__Supplied material__.
.....
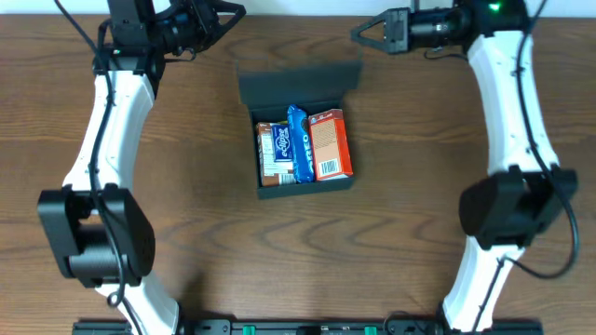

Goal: Pack container

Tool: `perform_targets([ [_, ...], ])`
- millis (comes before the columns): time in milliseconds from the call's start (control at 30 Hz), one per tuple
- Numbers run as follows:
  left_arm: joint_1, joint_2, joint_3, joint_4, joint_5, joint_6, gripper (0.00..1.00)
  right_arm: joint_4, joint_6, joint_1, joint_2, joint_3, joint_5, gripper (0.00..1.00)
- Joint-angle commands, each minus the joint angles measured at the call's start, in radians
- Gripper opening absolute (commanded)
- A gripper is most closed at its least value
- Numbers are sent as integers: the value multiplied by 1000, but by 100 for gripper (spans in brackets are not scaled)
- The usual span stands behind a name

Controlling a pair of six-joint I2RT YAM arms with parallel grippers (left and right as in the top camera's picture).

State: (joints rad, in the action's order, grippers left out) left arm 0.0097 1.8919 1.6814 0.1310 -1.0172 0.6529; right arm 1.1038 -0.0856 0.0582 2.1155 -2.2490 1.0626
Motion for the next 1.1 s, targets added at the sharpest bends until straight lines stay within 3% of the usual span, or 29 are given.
perform_targets([
  [0, 2, -50, 5, 57, -21, -106, 6, 40, -115, 21, -111, -15, -187, 1],
  [233, -4, -92, 5, 224, 3, -219, 6, 123, -112, 35, -229, -14, -471, 1],
  [500, -175, -91, 5, 476, 266, -432, 6, 272, -84, 33, -340, -14, -789, 1],
  [900, -472, -36, 2, 664, 513, -587, 6, 443, -69, -73, -452, -14, -815, 1],
  [1067, -537, 31, 2, 739, 512, -640, 6, 472, -64, -92, -453, -14, -815, 1],
])
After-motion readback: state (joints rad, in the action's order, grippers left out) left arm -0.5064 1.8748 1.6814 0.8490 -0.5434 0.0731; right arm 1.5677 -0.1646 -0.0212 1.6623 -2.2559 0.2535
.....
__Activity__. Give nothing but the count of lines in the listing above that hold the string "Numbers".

__Response to this exercise__. 2